If you are on the 8, 12, or 14 meal plan as a CMC student living at the Student Apartments, you should end your subscription to the meal plan and purchase your meals in Claremont Cash. Unfortunately, if you are a student living in dorms at CMC and you are on the 8 or 12, you are spending more money at the dining halls than a community member who pays the door cost for the same number and mix of meals per week. Furthermore, if you are on the meal plan and have dietary or financial sensitivities, you are subsidizing the meal plan cost for non-sensitive students on the meal plan. Also, the meal replacing at the Hub is an epic rip off, especially for students on the 8 meal plan, who would paying over $24 for a sandwich. If you find these conclusions frustrating, please share your thoughts with CMC Dean of Students or the equivalent institution at the college you attend.
The price per meal was calculated by subtracting the flex from the cost of the meal plan and then dividing that value first by the number of academic weeks in a semester and then by the number of meals in the given meal plan. It was assumed that all meals were consumed on each individual’s meal plan each week, which is of course not true for everyone. As all students living in dorms are required to be on the meal plan, the price per meal of each meal plan was compared to the door price at each dining hall for breakfast, lunch/brunch and dinner as these would be the prices students would be paying if they were not on the meal plan and still wanted to eat at the dining halls (see spreadsheet). Negative values show the amount of extra money each student is paying every time they go to the dining hall compared to paying the door price. Therefore, positive values show the amount of money the students are saving by being on the meal plan and eating at the dining hall, which is mandatory. For breakfast, lunch/brunch and dinner at CMC the prices are $10.75, $13.75 and $16.75, respectively (see spreadsheet).
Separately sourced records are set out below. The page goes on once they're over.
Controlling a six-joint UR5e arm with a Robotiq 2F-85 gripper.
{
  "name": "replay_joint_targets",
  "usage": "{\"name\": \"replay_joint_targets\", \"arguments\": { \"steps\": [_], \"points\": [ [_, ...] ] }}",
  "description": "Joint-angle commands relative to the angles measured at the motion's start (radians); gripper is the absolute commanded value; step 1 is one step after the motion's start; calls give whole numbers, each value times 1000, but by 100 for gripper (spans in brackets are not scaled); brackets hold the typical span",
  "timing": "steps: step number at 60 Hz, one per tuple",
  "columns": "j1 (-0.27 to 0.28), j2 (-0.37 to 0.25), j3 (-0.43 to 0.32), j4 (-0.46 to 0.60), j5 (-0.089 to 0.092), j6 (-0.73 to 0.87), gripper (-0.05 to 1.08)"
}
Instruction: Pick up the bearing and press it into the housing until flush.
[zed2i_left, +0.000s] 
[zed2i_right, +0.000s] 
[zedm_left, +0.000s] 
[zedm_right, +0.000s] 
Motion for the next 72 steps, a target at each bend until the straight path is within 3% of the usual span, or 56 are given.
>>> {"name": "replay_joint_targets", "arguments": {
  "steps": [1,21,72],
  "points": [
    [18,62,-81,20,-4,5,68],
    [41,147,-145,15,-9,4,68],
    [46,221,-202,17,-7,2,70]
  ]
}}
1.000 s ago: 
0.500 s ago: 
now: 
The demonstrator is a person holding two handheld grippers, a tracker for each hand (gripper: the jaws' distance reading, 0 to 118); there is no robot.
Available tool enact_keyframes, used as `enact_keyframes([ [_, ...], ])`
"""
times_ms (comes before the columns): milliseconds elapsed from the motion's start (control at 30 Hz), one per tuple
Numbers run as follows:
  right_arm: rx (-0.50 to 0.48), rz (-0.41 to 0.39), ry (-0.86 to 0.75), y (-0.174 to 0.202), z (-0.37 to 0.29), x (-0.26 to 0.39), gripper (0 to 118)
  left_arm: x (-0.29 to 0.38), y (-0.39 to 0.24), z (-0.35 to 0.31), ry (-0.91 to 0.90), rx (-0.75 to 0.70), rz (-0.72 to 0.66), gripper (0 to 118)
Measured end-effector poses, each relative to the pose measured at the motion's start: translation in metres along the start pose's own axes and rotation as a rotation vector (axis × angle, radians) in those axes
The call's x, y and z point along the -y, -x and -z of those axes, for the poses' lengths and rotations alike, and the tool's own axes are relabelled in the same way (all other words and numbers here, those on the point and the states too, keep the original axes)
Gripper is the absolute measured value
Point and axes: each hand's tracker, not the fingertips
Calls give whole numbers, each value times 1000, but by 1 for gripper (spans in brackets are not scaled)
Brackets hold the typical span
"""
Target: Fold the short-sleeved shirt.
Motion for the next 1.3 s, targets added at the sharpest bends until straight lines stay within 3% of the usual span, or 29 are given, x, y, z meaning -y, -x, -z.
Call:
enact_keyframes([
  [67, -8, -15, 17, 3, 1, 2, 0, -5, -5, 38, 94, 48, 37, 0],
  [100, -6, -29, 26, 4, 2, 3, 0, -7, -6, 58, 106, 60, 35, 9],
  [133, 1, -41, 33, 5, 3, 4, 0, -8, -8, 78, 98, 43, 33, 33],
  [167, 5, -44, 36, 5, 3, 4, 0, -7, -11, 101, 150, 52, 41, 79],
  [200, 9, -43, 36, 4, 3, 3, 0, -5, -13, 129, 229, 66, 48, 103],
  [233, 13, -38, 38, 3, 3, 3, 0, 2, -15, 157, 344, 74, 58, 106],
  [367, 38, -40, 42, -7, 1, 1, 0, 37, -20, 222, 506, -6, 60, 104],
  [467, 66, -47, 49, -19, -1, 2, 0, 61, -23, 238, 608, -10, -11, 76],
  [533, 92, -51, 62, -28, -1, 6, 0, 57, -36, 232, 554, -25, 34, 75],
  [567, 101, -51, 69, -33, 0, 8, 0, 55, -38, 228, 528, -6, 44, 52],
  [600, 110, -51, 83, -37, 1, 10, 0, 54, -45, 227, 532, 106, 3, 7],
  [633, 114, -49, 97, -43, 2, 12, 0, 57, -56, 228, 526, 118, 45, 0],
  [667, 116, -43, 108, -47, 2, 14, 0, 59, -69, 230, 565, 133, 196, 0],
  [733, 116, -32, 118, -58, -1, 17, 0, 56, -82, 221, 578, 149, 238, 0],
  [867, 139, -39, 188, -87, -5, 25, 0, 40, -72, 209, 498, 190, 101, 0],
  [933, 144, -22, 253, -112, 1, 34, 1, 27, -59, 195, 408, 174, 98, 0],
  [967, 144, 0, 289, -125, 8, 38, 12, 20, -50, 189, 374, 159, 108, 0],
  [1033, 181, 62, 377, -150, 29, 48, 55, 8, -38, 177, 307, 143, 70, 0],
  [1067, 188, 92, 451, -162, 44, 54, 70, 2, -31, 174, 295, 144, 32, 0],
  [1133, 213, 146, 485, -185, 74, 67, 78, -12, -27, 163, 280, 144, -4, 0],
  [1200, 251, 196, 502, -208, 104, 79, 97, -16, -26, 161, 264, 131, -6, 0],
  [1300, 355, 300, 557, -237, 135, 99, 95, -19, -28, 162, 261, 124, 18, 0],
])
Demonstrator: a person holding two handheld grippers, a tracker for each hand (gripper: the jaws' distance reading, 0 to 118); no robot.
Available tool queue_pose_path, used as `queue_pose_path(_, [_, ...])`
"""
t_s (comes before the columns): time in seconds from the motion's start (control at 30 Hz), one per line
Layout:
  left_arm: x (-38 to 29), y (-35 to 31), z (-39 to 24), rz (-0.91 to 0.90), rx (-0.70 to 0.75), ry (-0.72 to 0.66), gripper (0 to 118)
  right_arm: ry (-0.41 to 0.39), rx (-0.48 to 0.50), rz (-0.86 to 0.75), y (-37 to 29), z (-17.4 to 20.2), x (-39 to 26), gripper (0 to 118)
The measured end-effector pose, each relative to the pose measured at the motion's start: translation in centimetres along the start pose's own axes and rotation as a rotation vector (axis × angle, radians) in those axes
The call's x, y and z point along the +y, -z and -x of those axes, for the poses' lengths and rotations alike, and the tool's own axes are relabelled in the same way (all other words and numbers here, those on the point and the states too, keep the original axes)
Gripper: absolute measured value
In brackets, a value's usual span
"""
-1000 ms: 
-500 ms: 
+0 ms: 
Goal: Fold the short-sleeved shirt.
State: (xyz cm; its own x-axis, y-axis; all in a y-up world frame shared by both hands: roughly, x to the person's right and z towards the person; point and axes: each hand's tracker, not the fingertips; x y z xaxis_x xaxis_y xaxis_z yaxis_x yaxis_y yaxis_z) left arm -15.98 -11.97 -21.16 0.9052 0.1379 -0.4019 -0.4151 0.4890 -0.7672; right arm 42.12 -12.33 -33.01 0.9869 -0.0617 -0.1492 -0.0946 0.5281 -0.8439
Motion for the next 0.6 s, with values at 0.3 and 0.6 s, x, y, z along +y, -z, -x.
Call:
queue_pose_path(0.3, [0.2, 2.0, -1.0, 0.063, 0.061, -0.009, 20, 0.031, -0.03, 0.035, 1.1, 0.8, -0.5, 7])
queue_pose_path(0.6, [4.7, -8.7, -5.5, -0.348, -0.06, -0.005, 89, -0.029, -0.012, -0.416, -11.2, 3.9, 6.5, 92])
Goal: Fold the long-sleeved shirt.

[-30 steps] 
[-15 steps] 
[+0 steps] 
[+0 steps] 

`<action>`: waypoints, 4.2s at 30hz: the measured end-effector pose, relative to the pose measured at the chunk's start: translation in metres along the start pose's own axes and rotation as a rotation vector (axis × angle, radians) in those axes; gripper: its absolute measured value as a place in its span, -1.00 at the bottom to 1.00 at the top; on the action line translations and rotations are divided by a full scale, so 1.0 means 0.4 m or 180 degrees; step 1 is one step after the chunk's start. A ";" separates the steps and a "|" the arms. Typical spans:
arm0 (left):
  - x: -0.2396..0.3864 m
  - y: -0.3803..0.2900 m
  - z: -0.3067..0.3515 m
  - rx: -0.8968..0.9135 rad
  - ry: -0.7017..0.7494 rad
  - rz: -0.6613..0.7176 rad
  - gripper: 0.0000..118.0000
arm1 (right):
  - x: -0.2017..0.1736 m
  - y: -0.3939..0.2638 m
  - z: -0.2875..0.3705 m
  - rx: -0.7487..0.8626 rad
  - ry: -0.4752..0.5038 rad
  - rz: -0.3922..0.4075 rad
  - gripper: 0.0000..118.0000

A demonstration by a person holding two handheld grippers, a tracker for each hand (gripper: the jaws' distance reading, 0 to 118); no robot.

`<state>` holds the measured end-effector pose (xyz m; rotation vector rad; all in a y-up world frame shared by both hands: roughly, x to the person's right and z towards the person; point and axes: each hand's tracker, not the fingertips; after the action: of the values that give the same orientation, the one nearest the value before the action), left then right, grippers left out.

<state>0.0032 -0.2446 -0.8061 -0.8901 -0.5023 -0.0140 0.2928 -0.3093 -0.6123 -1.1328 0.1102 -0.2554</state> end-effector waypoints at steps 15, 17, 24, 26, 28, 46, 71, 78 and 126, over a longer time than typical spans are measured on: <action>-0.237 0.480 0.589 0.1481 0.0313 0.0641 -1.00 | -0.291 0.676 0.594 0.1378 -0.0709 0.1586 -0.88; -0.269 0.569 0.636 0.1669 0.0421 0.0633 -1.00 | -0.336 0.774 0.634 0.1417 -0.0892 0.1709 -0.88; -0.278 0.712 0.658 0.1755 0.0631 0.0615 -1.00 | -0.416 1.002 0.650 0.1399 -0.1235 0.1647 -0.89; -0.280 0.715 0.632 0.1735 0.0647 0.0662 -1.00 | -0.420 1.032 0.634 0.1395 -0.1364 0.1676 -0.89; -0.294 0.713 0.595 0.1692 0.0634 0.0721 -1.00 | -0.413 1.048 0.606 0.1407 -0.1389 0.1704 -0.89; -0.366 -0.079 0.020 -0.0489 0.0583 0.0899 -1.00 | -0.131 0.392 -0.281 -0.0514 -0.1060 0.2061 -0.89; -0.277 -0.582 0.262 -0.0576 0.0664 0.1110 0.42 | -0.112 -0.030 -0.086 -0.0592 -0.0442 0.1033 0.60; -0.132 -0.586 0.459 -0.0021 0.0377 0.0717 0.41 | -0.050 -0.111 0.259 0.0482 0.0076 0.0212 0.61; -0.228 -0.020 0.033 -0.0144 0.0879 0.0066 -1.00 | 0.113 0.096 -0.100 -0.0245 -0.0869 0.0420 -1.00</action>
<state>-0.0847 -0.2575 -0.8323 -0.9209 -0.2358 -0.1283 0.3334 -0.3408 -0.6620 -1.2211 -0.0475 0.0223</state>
If a student was to pay the door price to eat all three meals, they would be spending over $41 a day, an amount that could easily be undercut by buying food at a grocery store and even by dining out for every meal in the Claremont Village.
Although students could purchase entrance into a dining hall using Claremont Cash or regular cash, it can be assumed that a student would not do that until they were out of meals for that week and out of flex or board plus for the year, or the week if the student goes to Harvey Mudd. At CMC, the the door prices using flex are $4, $5 and $6.25 for breakfast, lunch/brunch and dinner, respectively, which are much less than the non-flex prices (see spreadsheet).
The over/under values are then converted into weekly savings/losses and semester savings/losses. As the value of these savings/losses depends on the mix of what meals the student eats at the dining hall, an upper and lower sum is given for each meal plan. These number can be found on the spreadsheet.
1. Both spring and fall semesters have 16 academic weeks. Although there are 17 weeks in the spring semester, it was assumed that no meals were consumed during the week of spring break as all dining halls are closed during that week. Therefore, the number of eligible of weeks during the spring semester is also 16.
2. The difference between the price per meal and the door price varies because the dining halls charge different rates depending on what meal is being served (see spreadsheet).
3. The lower and upper sums are in reference to the amount of money the student is paying compared to buying every meal at the door price. Lower means the mix of meals that would lead to the lowest difference between the meal plan price per meal and the door price. Higher means the mix that would lead to the largest difference between the meal plan price per meal and the door price.